[Stored entries]
+--
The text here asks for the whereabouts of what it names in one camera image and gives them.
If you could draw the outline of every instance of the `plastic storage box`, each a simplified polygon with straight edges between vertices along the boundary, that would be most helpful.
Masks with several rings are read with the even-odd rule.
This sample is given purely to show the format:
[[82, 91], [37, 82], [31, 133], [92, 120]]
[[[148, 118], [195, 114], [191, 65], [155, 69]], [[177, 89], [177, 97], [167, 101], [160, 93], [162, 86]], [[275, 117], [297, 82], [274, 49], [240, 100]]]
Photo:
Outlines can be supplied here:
+--
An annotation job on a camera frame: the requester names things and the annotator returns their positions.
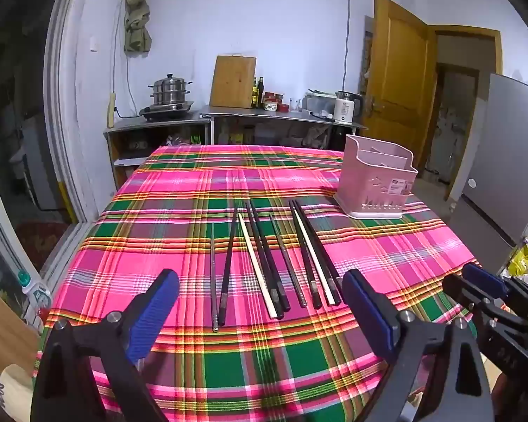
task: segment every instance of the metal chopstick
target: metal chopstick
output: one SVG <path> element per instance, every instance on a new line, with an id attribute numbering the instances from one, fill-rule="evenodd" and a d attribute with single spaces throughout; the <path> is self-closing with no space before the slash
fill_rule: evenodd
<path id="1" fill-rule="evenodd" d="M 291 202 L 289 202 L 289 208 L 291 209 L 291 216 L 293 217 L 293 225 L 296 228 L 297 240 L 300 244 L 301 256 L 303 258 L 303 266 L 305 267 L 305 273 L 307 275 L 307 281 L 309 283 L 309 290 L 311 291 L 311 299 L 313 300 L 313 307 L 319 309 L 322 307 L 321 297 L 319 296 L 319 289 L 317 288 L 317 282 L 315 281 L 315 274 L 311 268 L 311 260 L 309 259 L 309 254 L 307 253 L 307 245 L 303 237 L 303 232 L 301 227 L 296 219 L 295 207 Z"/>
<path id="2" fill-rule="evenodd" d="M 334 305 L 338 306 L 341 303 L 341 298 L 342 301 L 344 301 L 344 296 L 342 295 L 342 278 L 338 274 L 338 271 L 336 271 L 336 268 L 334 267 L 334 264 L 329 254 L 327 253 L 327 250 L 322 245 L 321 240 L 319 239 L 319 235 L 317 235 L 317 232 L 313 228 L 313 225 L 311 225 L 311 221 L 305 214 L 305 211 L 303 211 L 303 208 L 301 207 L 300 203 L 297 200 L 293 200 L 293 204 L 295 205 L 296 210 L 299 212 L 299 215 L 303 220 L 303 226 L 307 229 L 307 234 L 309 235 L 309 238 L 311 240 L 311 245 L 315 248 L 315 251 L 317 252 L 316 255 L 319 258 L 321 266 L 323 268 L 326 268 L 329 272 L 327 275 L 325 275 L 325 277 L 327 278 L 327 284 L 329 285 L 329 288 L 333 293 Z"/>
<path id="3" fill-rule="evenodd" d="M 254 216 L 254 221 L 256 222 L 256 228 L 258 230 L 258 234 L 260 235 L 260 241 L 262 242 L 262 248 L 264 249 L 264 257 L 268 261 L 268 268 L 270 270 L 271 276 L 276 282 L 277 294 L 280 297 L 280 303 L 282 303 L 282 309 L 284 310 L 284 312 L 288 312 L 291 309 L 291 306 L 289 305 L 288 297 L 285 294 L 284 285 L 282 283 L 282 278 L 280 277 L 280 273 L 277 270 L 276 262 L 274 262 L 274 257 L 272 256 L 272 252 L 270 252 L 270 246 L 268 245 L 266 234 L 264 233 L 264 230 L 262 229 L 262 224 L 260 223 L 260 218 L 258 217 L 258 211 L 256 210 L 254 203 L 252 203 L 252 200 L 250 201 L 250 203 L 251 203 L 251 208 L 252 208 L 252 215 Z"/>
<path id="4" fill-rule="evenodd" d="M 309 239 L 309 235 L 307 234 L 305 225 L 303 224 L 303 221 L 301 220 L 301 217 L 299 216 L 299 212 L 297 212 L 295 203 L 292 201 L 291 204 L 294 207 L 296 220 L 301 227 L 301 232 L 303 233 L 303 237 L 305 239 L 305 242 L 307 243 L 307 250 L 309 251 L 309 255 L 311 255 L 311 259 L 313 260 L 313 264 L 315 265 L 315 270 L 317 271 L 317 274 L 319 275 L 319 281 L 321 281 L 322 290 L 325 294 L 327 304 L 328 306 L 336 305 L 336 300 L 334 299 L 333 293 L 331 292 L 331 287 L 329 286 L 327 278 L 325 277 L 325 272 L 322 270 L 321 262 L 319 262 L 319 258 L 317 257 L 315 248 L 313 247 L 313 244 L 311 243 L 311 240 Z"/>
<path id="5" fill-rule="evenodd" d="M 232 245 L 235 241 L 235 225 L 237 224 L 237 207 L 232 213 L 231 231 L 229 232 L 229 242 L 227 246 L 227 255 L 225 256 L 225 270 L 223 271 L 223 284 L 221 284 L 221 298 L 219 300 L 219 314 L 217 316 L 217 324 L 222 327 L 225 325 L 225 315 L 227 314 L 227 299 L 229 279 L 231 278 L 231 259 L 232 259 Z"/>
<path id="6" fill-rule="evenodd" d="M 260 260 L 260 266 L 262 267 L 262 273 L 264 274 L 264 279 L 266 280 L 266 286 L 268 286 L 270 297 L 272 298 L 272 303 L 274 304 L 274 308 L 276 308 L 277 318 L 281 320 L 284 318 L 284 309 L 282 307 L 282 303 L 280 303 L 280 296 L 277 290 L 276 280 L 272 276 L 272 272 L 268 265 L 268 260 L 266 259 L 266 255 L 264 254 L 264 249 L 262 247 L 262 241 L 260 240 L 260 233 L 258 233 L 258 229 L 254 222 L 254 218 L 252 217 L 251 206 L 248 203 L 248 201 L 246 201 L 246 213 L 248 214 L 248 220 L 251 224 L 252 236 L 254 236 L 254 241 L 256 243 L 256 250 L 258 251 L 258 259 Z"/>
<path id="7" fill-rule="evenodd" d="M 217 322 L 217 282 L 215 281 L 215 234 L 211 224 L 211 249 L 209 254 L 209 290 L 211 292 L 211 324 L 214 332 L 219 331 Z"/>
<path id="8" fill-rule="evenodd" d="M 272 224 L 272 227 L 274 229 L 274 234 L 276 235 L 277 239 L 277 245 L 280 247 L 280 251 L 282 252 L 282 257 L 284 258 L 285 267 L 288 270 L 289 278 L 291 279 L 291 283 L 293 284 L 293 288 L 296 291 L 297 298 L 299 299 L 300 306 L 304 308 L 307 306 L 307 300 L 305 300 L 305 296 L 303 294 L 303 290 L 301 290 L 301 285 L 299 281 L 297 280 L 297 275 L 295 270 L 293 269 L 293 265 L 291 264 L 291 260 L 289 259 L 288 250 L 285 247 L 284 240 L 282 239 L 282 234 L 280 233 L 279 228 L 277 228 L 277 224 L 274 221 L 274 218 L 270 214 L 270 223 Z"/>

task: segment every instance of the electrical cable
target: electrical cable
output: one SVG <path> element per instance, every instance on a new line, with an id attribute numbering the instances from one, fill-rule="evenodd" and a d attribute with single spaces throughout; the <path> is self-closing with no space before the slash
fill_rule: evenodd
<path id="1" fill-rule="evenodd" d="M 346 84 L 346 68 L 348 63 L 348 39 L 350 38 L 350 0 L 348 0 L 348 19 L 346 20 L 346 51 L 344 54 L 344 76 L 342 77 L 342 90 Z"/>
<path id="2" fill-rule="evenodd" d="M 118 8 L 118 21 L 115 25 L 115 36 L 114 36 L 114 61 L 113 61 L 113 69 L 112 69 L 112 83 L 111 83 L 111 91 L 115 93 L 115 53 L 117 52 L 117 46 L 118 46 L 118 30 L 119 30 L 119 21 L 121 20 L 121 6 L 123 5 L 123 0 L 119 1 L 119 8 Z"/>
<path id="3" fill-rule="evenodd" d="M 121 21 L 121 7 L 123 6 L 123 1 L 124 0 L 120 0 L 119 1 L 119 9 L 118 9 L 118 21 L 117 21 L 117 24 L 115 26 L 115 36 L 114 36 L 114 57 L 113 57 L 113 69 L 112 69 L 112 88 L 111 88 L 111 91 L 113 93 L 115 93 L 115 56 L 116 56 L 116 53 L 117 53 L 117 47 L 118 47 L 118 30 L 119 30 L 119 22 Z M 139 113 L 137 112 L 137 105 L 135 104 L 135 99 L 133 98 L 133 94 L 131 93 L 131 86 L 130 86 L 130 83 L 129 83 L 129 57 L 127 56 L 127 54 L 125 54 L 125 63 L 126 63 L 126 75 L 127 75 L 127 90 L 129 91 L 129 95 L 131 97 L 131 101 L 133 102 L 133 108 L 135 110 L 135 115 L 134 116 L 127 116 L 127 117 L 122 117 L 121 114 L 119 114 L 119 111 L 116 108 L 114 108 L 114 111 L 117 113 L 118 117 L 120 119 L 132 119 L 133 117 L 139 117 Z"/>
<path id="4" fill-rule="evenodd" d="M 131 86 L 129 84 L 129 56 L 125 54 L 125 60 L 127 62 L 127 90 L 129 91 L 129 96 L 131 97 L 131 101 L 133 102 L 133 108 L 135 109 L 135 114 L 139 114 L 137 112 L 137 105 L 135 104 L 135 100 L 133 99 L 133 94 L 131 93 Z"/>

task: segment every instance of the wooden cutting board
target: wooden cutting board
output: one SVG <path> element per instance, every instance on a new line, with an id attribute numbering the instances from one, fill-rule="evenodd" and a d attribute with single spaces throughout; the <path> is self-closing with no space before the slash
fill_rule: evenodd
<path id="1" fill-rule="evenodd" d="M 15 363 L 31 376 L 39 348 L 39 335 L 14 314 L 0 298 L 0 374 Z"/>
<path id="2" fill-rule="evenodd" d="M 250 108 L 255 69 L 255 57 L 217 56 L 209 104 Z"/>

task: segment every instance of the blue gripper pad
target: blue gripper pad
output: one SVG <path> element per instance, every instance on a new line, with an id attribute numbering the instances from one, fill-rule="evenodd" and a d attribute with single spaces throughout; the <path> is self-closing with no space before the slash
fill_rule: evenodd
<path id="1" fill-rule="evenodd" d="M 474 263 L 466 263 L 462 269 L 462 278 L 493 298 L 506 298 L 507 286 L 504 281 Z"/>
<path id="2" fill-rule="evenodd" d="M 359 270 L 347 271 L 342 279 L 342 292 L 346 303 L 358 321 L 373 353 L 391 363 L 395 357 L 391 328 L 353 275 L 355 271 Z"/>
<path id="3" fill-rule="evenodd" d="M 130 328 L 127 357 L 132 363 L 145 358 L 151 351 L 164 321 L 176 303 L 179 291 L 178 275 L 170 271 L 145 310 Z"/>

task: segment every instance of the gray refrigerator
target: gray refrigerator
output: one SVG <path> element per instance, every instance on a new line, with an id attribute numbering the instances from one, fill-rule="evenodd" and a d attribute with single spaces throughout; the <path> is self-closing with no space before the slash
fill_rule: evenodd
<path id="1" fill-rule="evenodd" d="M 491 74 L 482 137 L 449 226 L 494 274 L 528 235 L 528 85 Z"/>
+--
### EXERCISE REQUIREMENTS:
Pull out each line of the entries that contains "wooden".

### RESULT OF THE EXERCISE:
task: segment every instance of the wooden cutting board
target: wooden cutting board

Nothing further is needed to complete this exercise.